# Custom Designed Software for Tablet PC



## mn01 (May 11, 2011)

I came across this cool custom-designed software that is on a tablet pc. You can show homeowners a presentation or a video. It also comes with a credit card swipe, built-in handwriting feature, and touch and print application. It also keeps track of future procedures that are needed for your job. You also can receive all of your customer information.

Has anyone came across anything that is like this or even similiar to this software?


----------



## George Z (Apr 15, 2007)

Are we supposed to ask you to tell us about the discovery?


----------



## daArch (Mar 15, 2008)

sounds a bit like a lead in to an promotion or ad of some kind.

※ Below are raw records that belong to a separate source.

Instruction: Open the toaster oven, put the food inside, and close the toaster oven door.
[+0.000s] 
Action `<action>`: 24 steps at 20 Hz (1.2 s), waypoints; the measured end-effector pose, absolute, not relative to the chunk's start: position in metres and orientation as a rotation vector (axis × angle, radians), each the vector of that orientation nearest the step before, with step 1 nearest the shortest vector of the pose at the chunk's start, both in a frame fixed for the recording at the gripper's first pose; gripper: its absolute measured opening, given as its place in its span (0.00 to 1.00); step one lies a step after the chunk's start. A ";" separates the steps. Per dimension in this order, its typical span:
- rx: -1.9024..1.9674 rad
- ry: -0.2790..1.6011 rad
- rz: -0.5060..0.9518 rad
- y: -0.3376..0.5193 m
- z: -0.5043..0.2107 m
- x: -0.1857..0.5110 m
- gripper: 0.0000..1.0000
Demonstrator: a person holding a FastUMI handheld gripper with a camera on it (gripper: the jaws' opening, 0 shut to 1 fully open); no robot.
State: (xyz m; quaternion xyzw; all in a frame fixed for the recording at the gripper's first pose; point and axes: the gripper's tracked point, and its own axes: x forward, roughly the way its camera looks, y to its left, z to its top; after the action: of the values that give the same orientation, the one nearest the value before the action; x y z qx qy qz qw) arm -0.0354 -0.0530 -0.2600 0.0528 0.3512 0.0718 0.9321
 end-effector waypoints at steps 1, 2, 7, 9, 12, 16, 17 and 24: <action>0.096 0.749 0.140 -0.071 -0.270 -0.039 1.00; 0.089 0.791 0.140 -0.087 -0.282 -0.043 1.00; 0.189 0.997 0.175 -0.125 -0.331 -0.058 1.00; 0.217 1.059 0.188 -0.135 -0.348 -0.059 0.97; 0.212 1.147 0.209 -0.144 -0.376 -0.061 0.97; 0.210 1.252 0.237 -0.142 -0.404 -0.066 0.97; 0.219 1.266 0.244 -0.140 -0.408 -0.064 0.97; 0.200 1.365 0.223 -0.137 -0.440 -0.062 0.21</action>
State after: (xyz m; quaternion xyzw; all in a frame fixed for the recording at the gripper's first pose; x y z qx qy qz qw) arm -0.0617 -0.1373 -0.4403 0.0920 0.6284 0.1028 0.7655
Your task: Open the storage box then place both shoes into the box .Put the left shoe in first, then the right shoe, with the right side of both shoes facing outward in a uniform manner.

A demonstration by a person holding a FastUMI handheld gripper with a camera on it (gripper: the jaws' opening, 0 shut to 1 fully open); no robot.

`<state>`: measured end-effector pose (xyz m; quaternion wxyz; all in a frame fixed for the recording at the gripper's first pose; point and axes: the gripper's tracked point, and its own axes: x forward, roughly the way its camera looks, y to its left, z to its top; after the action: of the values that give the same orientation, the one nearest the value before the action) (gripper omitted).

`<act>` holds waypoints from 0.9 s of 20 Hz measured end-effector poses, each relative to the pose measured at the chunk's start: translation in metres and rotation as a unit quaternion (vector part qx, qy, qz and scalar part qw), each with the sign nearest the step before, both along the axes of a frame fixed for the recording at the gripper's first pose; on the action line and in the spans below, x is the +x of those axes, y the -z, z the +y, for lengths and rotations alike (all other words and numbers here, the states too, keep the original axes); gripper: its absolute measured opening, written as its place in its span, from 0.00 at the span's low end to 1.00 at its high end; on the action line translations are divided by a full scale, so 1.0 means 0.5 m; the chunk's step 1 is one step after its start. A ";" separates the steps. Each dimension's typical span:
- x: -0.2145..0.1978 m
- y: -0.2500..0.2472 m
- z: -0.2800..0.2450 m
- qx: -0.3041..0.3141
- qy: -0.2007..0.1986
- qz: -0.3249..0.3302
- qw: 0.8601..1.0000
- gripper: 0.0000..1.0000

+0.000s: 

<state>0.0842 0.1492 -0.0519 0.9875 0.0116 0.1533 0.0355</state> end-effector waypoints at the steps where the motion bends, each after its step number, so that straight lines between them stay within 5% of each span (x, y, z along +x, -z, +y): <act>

But hey, I'm just the suspicious type, that's why the Rapture is leaving me here to keep moderating this hell hole :thumbup:


----------



## ewingpainting.net (Jun 2, 2008)

Please tell us more, links please, I love clicking on links
Click, click, click














Click


----------



## PressurePros (May 6, 2007)

I'll take one only if its price exorbitantly high. I wouldn't want my competition getting a hold of it.


----------



## DeanV (Apr 18, 2007)

Tablet pc? Tablet pc's are dead. Apple and google killed them. I should know, I have a tablet pc and iPad.


----------



## daArch (Mar 15, 2008)

what's a tablet PC ? One of those toy web browsers?


----------



## mn01 (May 11, 2011)

I was doing a google search on wanting to get info on how to make my job easier and came across that software. I think you actually have to own the tablet and the software is installed in the tablet.


----------